Dans environ un mois, le Limpopo, une région de production d'oignons de courte durée, commencera à récolter, prenant progressivement le relais des régions méridionales de production d'oignons de longue durée.

Inde : Les prix des oignons rouges diminuent avec l'augmentation des arrivages
Les prix de gros des oignons rouges à l'APMC de Lasalgaon à Nashik ont chuté de près de 25 % au cours des 8 à 10 derniers jours, passant de 15,25 € à 11,18 € le quintal alors que les arrivages quotidiens sont passés de 15 000 quintaux à 25 000-30 000 quintaux.

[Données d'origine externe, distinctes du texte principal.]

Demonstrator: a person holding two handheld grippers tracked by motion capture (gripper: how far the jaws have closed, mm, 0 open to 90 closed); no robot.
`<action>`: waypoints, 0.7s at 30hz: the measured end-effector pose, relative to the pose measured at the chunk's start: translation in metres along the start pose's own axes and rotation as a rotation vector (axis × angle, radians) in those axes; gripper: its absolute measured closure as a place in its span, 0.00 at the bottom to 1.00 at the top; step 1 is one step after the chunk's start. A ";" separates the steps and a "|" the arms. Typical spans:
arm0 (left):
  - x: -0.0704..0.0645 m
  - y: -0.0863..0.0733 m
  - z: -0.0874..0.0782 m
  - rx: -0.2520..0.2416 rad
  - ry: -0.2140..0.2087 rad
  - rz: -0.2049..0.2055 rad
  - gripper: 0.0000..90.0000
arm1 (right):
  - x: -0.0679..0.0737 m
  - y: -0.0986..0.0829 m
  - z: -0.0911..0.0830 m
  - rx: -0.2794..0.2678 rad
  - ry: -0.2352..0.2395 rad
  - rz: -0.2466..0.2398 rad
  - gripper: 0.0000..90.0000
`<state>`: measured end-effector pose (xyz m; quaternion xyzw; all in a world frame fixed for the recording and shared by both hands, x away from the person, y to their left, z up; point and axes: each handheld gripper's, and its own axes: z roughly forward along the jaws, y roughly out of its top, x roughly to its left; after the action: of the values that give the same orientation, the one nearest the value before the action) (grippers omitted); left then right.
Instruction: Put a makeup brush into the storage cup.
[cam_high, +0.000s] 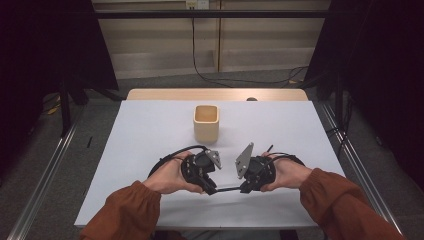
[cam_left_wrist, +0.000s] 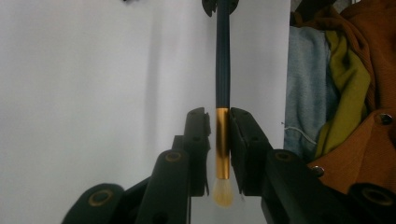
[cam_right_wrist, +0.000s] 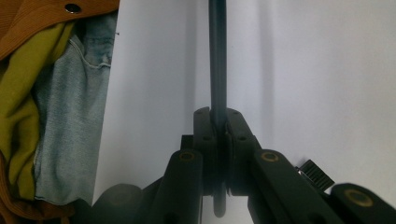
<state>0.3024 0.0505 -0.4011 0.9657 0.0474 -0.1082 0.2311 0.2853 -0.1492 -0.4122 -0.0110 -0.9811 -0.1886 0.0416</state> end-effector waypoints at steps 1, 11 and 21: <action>0.000 0.000 0.000 0.000 0.000 0.000 0.80 | 0.000 0.000 0.000 0.000 0.000 0.000 0.95; 0.001 -0.012 0.001 -0.096 0.042 -0.035 0.33 | -0.002 -0.001 0.003 0.001 0.006 0.000 0.95; 0.003 -0.016 0.002 -0.139 0.097 -0.051 0.04 | -0.004 -0.002 0.001 -0.004 -0.005 0.016 0.95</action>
<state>0.3024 0.0640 -0.4106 0.9500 0.0904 -0.0638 0.2920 0.2896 -0.1507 -0.4145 -0.0194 -0.9808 -0.1900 0.0405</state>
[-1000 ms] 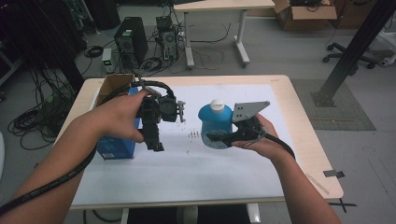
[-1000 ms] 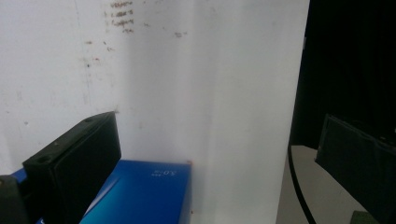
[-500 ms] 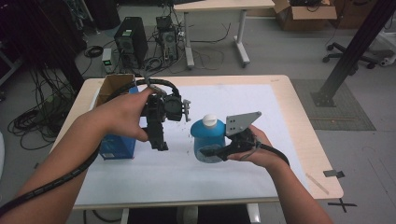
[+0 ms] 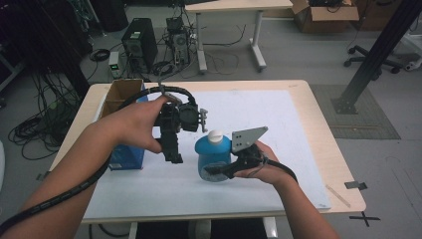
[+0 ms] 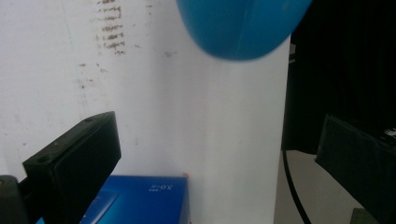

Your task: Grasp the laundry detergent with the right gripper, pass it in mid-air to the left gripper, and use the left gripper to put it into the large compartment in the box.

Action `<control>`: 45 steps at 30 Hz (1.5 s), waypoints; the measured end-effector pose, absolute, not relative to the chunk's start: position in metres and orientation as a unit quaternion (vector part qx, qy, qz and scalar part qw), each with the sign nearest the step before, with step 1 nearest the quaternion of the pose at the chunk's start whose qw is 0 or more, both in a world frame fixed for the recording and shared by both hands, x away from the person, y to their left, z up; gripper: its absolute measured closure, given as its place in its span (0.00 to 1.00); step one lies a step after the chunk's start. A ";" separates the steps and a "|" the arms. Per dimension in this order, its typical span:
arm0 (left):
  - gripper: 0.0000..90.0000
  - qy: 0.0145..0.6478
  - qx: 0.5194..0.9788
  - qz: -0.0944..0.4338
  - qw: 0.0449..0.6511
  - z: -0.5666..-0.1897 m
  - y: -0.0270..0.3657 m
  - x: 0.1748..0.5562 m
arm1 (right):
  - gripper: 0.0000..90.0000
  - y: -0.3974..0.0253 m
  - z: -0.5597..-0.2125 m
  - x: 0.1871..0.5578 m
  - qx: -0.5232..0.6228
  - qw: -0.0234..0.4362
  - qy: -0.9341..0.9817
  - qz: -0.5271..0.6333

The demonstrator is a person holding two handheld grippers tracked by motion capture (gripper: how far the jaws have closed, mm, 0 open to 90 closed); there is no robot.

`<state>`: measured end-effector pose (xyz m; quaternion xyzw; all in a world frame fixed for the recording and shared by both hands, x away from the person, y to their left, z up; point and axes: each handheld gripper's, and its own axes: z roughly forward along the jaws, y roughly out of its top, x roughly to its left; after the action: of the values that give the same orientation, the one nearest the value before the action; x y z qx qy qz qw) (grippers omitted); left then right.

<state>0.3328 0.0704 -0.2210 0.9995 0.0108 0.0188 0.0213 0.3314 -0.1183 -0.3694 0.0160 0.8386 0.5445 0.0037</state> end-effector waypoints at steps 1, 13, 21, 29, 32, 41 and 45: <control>0.00 0.011 1.000 0.019 0.021 -0.221 0.070 0.333 | 0.51 -0.118 -0.369 0.331 0.016 0.004 0.839 0.544; 0.00 0.008 1.000 0.012 0.022 -0.228 0.069 0.334 | 0.51 -0.090 -0.377 0.334 0.003 -0.012 0.832 0.555; 0.00 0.010 1.000 0.007 0.025 -0.231 0.069 0.334 | 0.51 -0.075 -0.381 0.337 0.004 -0.022 0.829 0.559; 0.00 0.008 1.000 0.004 0.022 -0.236 0.066 0.334 | 0.51 -0.065 -0.383 0.336 0.003 -0.020 0.830 0.558; 0.00 0.009 1.000 0.003 0.025 -0.237 0.064 0.333 | 0.51 -0.061 -0.384 0.336 0.001 -0.020 0.830 0.557; 0.01 0.005 1.000 0.005 0.023 -0.238 0.063 0.331 | 0.51 -0.055 -0.384 0.337 -0.002 -0.013 0.833 0.554; 0.03 0.005 1.000 0.009 0.023 -0.239 0.064 0.331 | 0.51 -0.053 -0.383 0.337 -0.002 -0.013 0.833 0.553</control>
<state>0.3311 0.0638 -0.2391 0.9997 0.0051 0.0089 0.0230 0.3369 -0.0527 -0.3833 -0.0023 0.8329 0.5533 -0.0131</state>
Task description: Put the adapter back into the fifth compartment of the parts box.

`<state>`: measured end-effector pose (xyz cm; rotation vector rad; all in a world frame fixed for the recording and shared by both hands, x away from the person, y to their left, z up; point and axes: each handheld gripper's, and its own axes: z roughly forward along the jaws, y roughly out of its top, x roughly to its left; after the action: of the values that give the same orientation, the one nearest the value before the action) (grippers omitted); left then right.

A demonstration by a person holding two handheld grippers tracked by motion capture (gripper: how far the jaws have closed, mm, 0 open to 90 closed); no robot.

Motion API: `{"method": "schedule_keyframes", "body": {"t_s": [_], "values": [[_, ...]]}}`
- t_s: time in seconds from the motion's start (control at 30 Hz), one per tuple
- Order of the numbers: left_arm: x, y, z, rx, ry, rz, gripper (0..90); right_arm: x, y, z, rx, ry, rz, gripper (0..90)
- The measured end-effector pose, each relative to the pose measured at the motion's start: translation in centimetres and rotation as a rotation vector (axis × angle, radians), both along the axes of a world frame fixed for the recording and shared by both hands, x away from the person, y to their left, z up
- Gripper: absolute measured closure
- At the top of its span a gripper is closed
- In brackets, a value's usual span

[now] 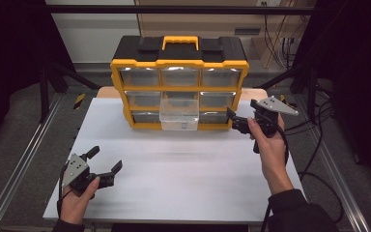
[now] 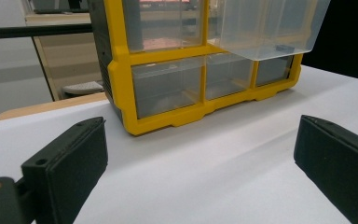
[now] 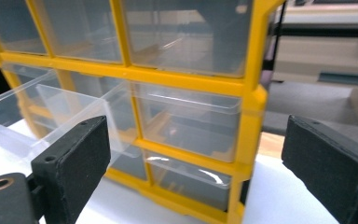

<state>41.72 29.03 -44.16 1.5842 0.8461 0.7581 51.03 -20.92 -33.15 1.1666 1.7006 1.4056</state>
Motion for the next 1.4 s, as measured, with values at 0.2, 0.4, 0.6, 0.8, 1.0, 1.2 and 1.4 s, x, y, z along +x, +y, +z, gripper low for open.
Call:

La récolte kharif tardive, retardée par les fortes pluies de l'année dernière, domine désormais l'offre. Avec une durée de conservation de moins d'un mois, les producteurs vendent rapidement, ce qui accroît la pression sur le marché.

Les exportations des mandis de Nashik se poursuivent jusqu'à la fin du mois de février malgré la baisse des prix intérieurs. Dubaï absorbe jusqu'à 60 conteneurs par jour pour les reconditionner et les expédier en Arabie Saoudite, à Oman, au Qatar et à Bahreïn. Les importations du Bangladesh restent limitées à 50 camions via Benapole.

Les prix à la sortie de l'exploitation se situeraient entre 0,13 et 0,17 € par kg, tandis que les réalisations à l'exportation se situeraient entre 0,18 et 0,20 € par kg, soutenues par les primes sur les marchés du Golfe.

Les expéditions d'oignons rouges devraient rester stables jusqu'à la fin février, avant que la qualité ne décline et que des variétés d'été avec une durée de conservation de 7-8 mois ne remplacent l'offre actuelle, ciblant la demande plus importante du Golfe.